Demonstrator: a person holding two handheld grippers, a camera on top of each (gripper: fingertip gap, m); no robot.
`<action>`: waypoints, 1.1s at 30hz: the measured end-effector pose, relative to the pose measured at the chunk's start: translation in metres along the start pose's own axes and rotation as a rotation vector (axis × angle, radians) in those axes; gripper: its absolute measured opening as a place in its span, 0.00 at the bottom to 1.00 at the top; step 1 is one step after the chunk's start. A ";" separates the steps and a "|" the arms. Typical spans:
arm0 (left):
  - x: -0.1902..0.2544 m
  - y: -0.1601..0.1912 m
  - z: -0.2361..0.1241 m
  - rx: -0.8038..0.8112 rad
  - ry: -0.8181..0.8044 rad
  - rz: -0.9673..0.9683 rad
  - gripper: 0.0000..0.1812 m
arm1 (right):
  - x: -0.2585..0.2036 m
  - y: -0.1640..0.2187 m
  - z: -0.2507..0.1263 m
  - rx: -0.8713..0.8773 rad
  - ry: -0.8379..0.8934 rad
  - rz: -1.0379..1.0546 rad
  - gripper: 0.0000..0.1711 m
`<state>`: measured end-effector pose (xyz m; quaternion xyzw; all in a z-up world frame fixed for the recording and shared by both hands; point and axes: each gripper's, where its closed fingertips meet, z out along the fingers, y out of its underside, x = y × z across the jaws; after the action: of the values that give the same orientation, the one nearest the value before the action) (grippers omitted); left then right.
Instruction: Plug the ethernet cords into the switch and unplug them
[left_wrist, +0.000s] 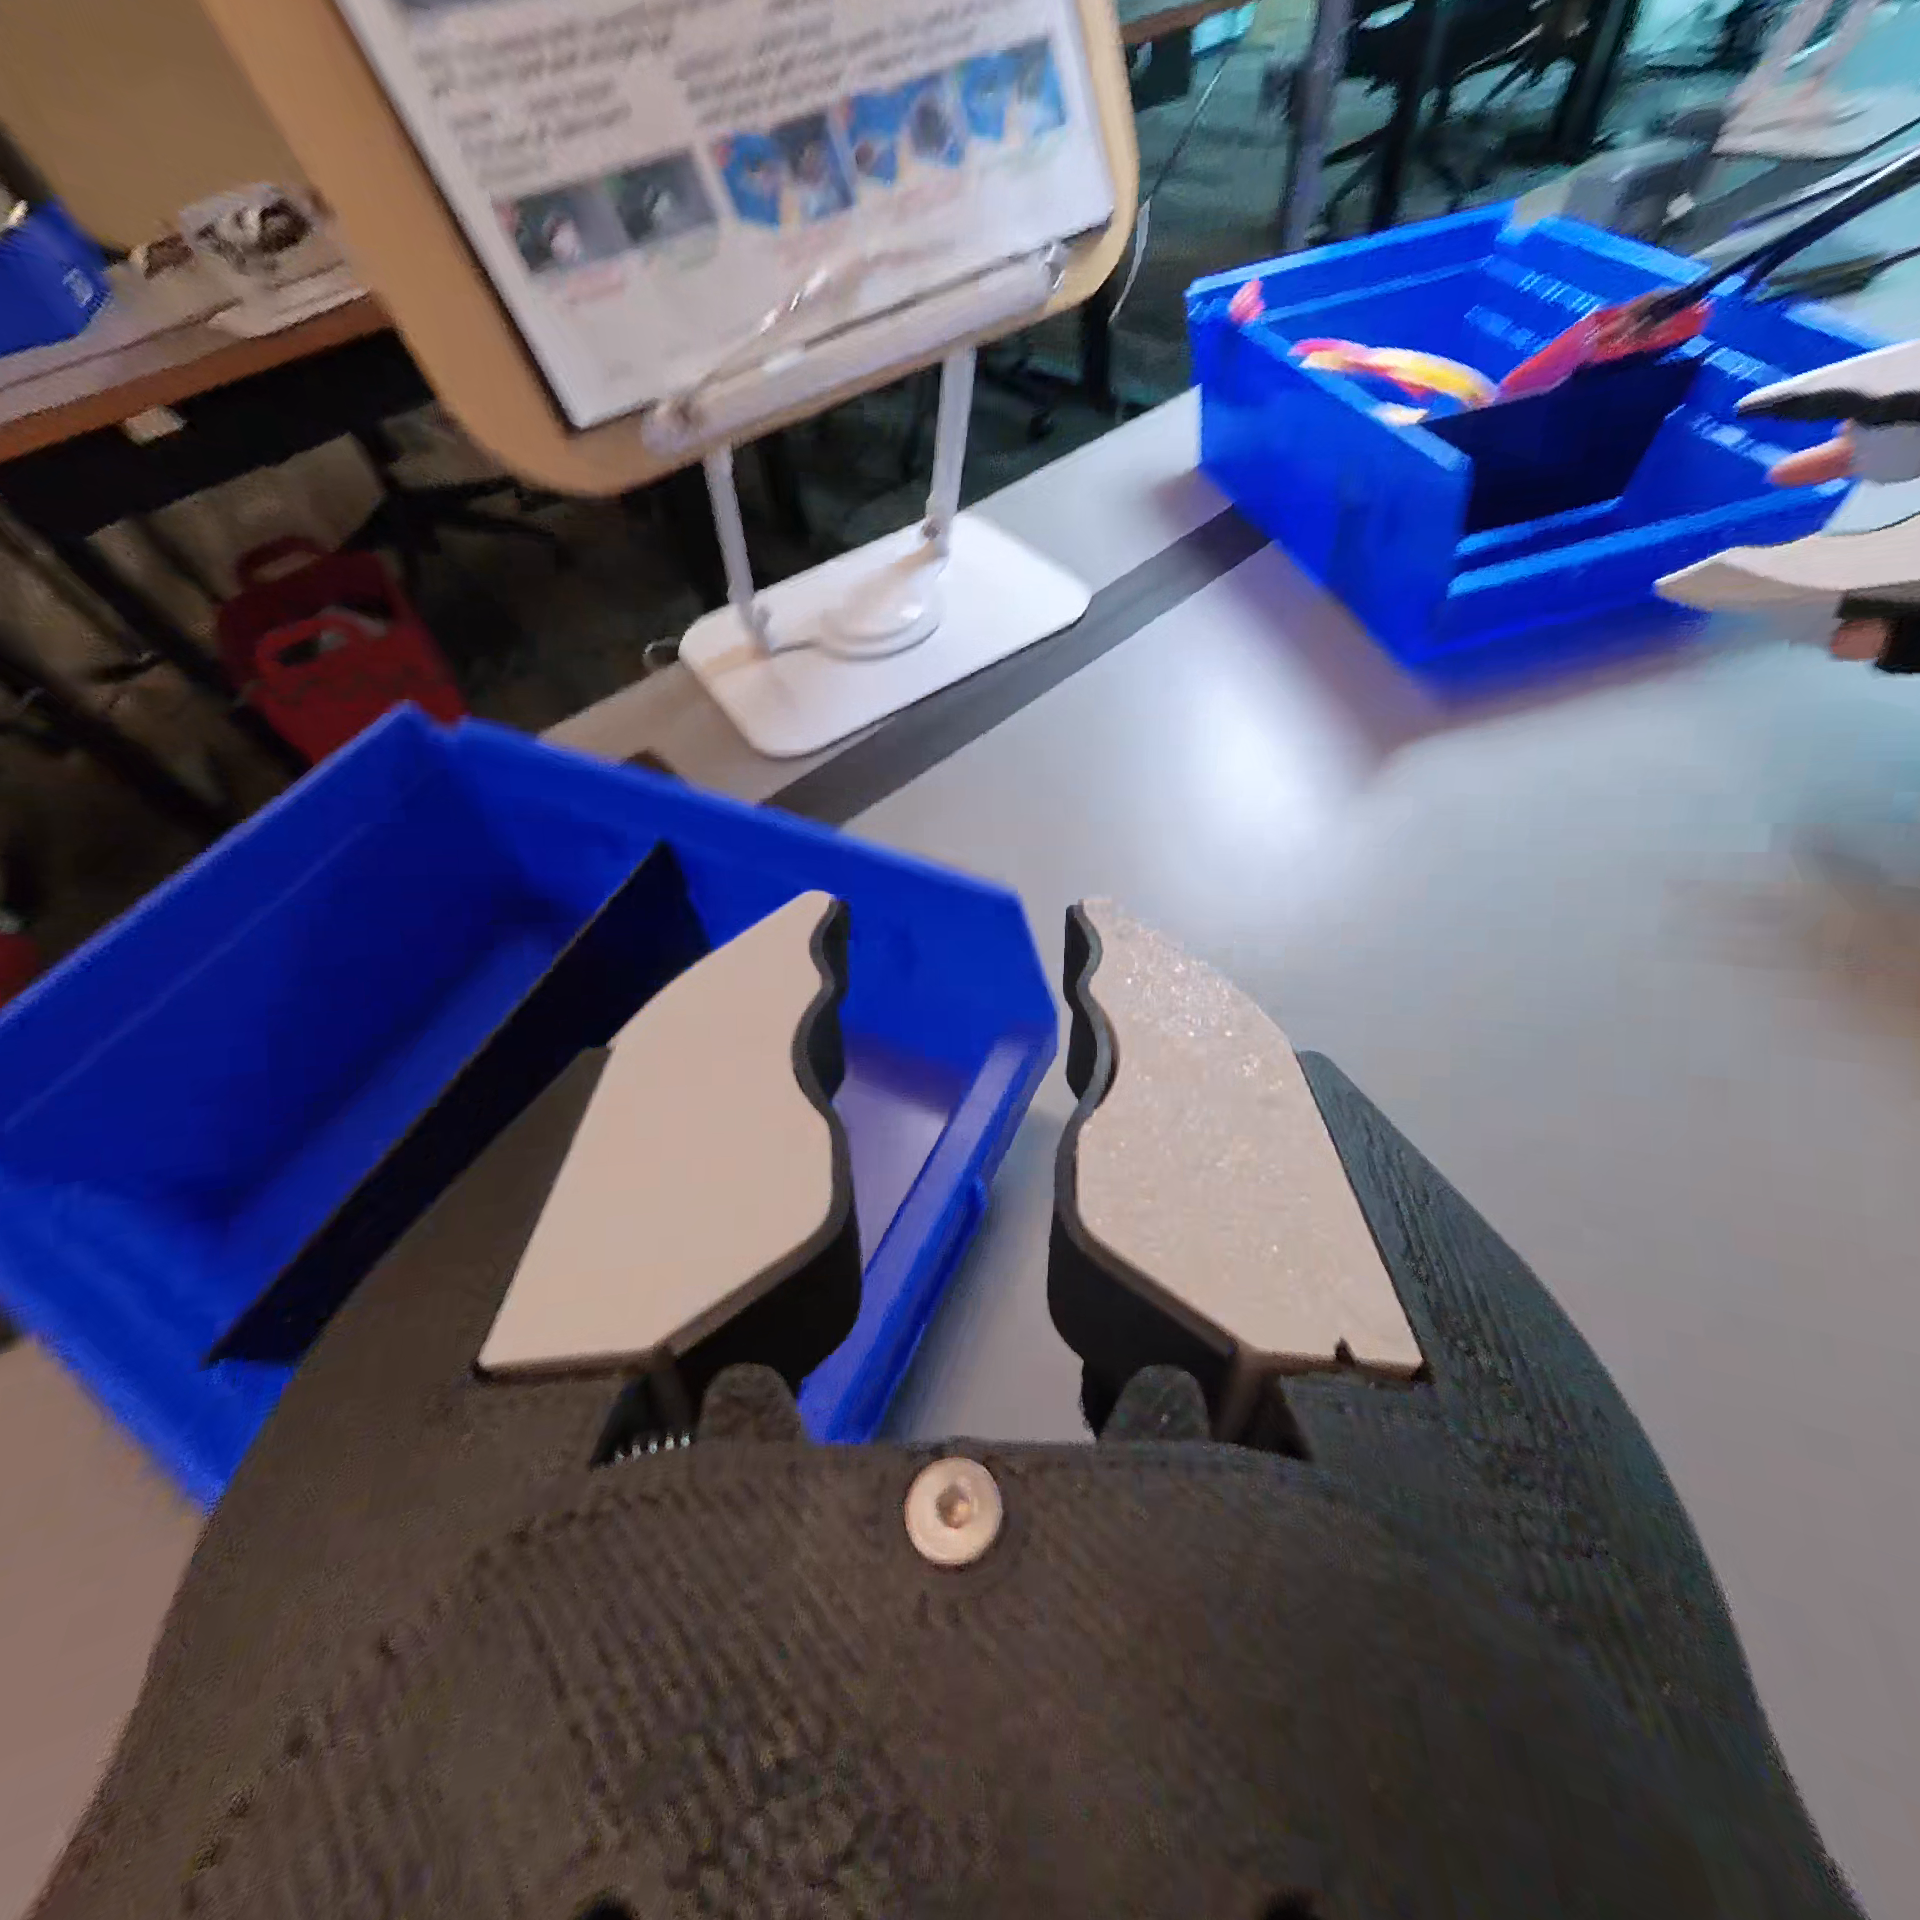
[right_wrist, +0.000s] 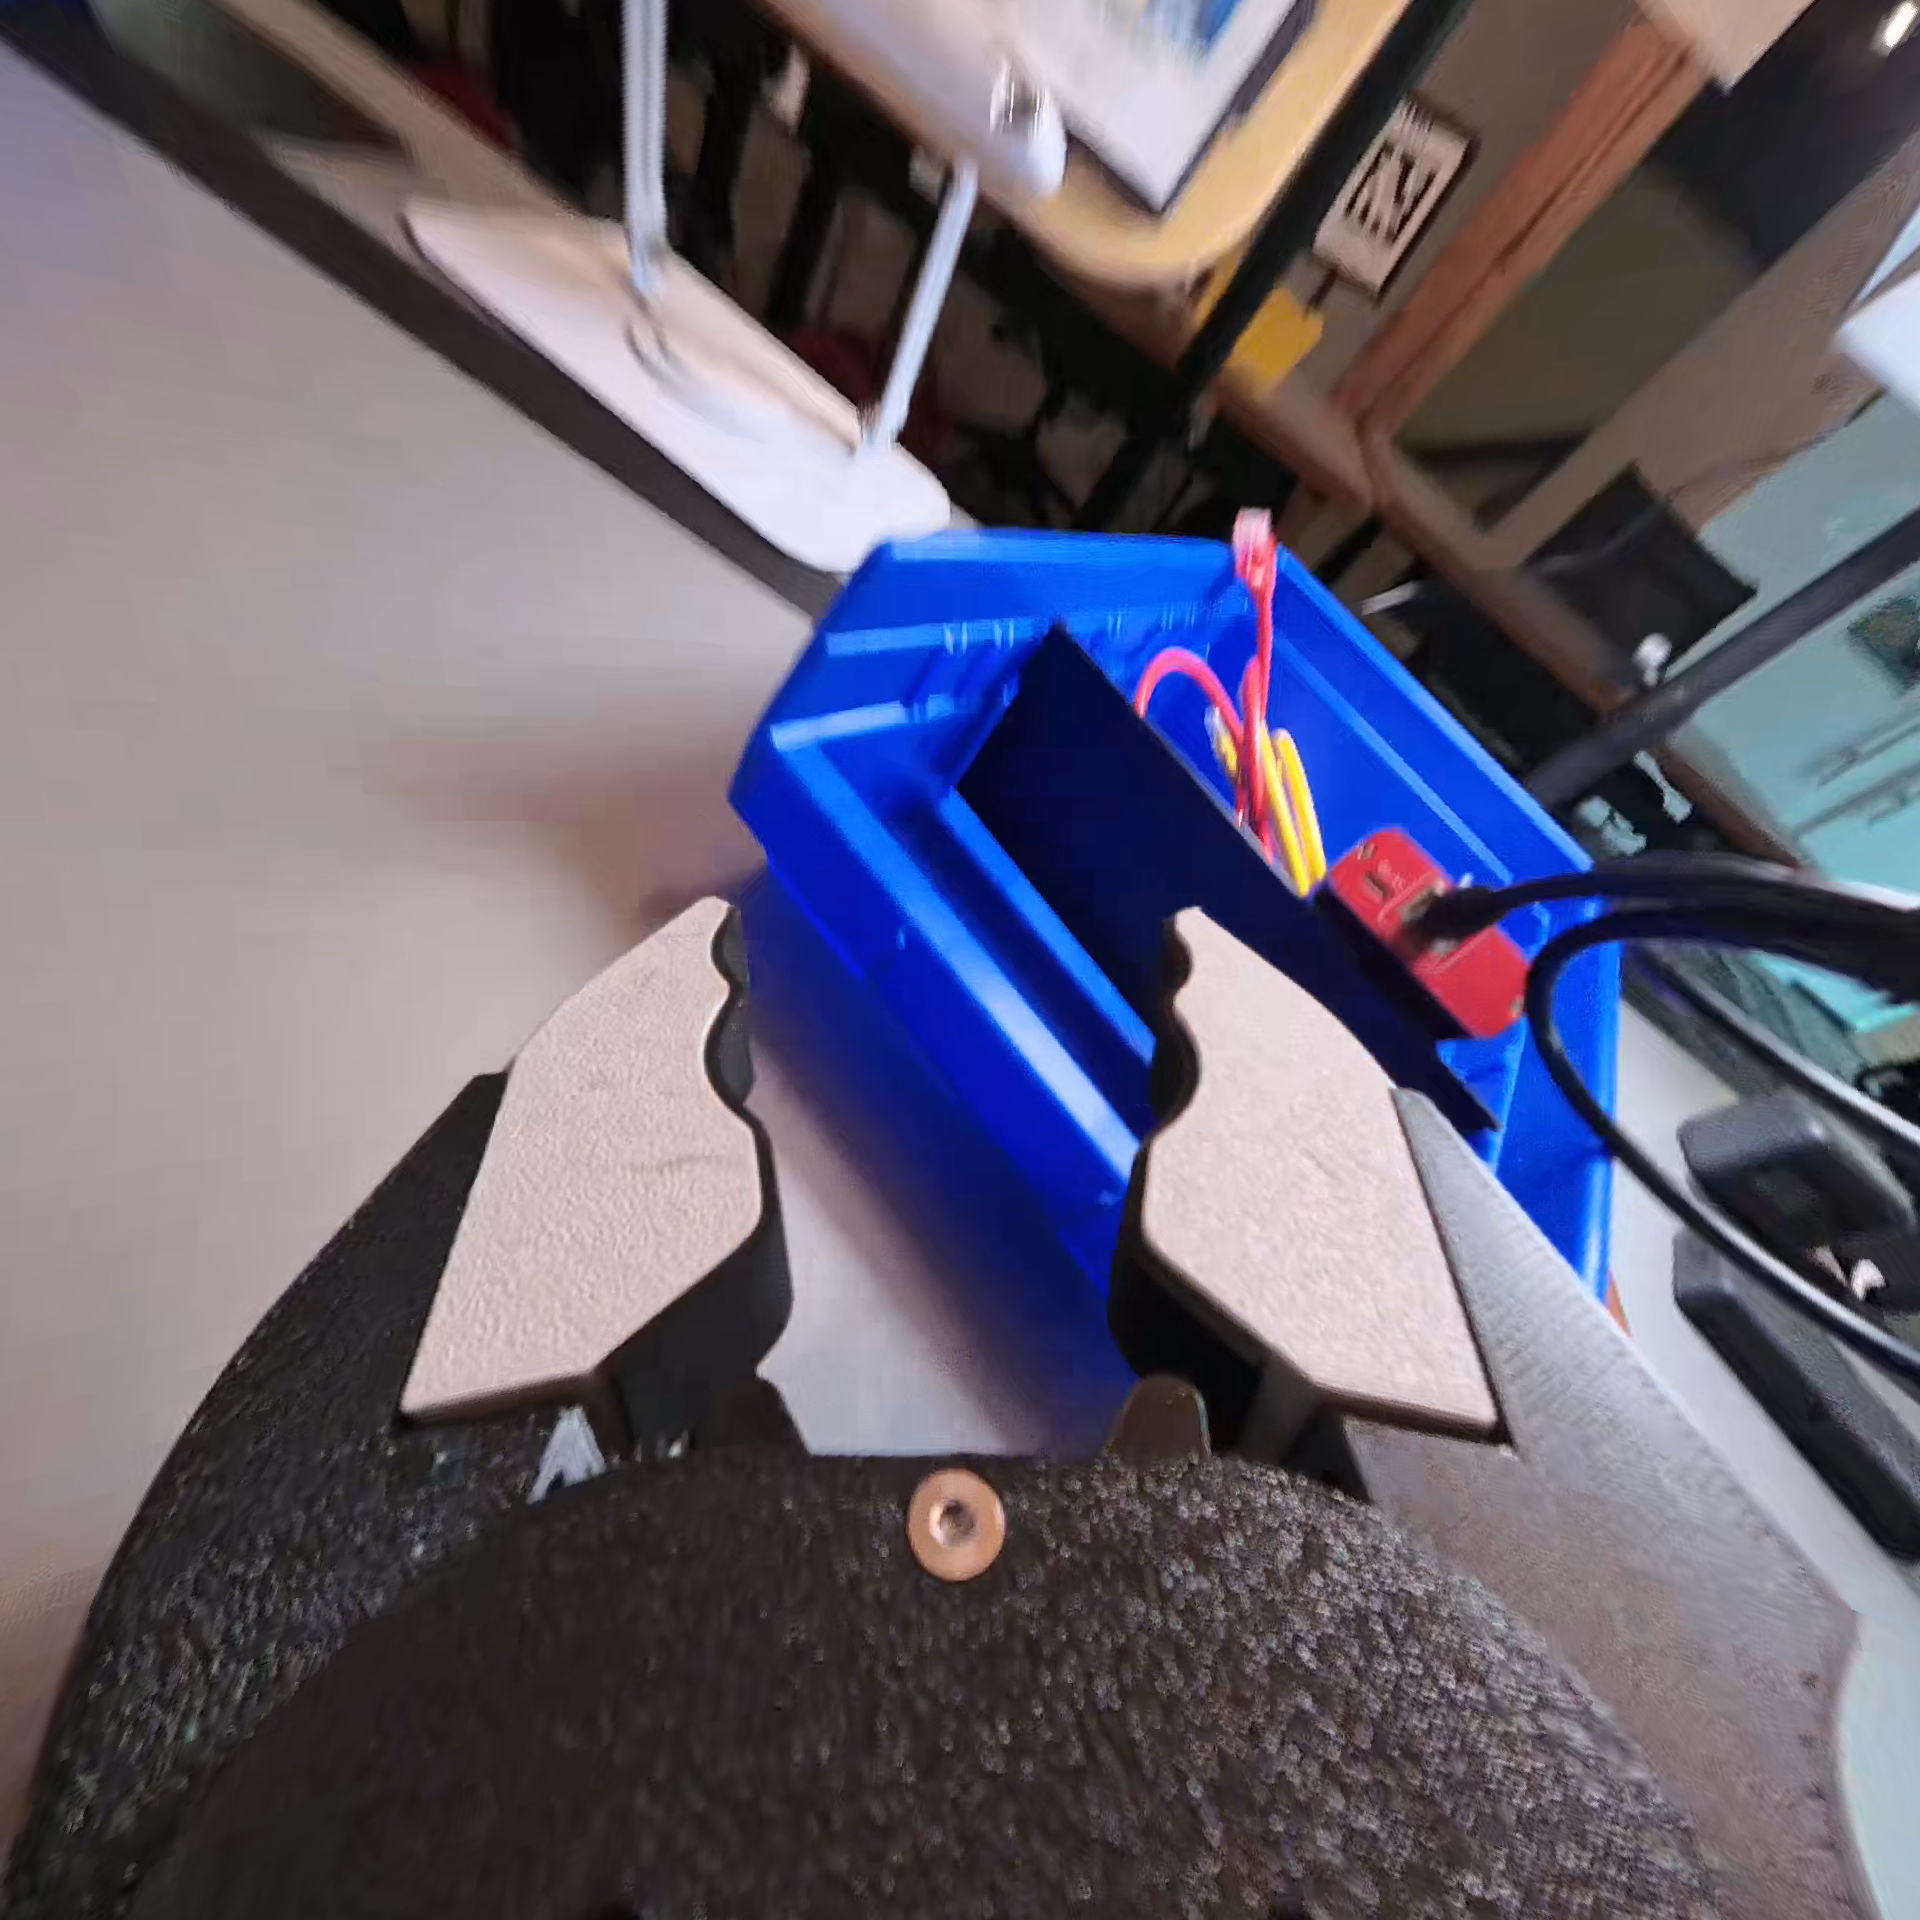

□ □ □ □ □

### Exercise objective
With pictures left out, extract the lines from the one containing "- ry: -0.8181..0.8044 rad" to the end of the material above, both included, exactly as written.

### Answer for the task
  - ry: -0.8181..0.8044 rad
  - rz: -0.9673..0.9683 rad
  - gripper: 0.0000..0.1812 m
arm1 (right):
  - x: -0.2585..0.2036 m
  - y: -0.1640..0.2187 m
  - z: -0.2507..0.1263 m
  - rx: -0.8713..0.8773 rad
  - ry: -0.8379..0.8934 rad
  - rz: -1.0379..1.0546 rad
  - gripper: 0.0000..0.1711 m
`<state>`: measured end-effector pose (xyz m; quaternion xyzw; all in a z-up world frame fixed for the recording and shared by both hands; point and axes: each gripper's, where its closed fingertips meet, z out along the fingers, y out of its underside, x = y × z across the jaws; after the action: of the values that give the same orientation, the one nearest the value before the action) (grippers omitted); left then right.
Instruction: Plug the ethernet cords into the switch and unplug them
[left_wrist, +0.000s] 
[right_wrist, +0.000s] 

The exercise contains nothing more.